Description of the task: Every line that appears in the listing is to be set down verbatim.

Available data:
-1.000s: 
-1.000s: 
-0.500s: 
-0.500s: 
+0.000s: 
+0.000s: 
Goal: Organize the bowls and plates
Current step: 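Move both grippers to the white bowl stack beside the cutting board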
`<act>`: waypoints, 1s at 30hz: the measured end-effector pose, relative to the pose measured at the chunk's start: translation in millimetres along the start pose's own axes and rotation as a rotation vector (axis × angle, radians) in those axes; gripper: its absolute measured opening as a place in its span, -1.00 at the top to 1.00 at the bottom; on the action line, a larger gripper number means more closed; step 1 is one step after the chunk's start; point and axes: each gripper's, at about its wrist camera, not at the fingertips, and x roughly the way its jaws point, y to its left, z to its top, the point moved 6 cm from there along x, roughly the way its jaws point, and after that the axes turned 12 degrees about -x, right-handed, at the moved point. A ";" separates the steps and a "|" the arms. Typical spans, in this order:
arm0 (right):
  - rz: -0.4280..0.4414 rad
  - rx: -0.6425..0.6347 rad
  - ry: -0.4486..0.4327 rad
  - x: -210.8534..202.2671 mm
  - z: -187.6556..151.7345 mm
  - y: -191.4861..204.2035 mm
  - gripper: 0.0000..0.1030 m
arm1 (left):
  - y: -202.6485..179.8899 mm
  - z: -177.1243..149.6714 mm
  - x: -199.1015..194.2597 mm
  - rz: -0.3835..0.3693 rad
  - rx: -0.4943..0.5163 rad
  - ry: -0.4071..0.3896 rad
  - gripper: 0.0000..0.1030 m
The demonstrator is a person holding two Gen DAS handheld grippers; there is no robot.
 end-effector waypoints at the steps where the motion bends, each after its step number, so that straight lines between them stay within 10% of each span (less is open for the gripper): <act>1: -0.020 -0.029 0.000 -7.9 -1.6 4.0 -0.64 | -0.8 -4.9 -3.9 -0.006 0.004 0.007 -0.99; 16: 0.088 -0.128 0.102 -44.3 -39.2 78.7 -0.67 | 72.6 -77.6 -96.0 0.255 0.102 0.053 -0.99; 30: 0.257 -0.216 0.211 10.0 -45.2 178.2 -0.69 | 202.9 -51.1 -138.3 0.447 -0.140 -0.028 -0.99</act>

Task answer:
-1.000s: 
-1.000s: 
-0.500s: 
-0.500s: 
+0.000s: 
+0.000s: 
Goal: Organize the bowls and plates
Current step: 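Move both grippers to the white bowl stack beside the cutting board
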`<act>`: waypoints, 1s at 30hz: the measured end-effector pose, relative to the pose measured at the chunk's start: translation in millimetres along the start pose's own axes and rotation as a rotation vector (axis × angle, radians) in those axes; gripper: its absolute measured opening as a place in its span, -1.00 at the top to 1.00 at the bottom; on the action line, a larger gripper number means more closed; step 1 is one step after the chunk's start; point and axes: each gripper's, at about its wrist camera, not at the fingertips, and x roughly the way its jaws point, y to its left, z to its top, the point moved 6 cm from there along x, roughly the way its jaws point, and after that the axes turned 12 degrees about -x, right-handed, at the moved point. A ";" separates the steps and a "|" the arms. Typical spans, in this order:
arm0 (right):
  - rz: -0.4280..0.4414 rad
  - rx: -0.6425..0.6347 rad
  - ry: -0.4486..0.4327 rad
  - x: -210.8534..202.2671 mm
  - z: -187.6556..151.7345 mm
  - y: -191.4861..204.2035 mm
  - gripper: 0.0000..0.1030 m
arm1 (left):
  - y: -202.6485..179.8899 mm
  - z: -177.1243..149.6714 mm
  - x: -199.1015..194.2597 mm
  - rz: -0.3835..0.3693 rad
  - rx: -0.4943..0.5163 rad
  - ry: -0.4071..0.3896 rad
  - gripper: 0.0000..0.1030 m
The demonstrator is a person holding two Gen DAS handheld grippers; there is no robot.
 end-effector waypoints at the steps where the motion bends, each after its step number, so that straight lines between them stay within 10% of each span (less is open for the gripper): <act>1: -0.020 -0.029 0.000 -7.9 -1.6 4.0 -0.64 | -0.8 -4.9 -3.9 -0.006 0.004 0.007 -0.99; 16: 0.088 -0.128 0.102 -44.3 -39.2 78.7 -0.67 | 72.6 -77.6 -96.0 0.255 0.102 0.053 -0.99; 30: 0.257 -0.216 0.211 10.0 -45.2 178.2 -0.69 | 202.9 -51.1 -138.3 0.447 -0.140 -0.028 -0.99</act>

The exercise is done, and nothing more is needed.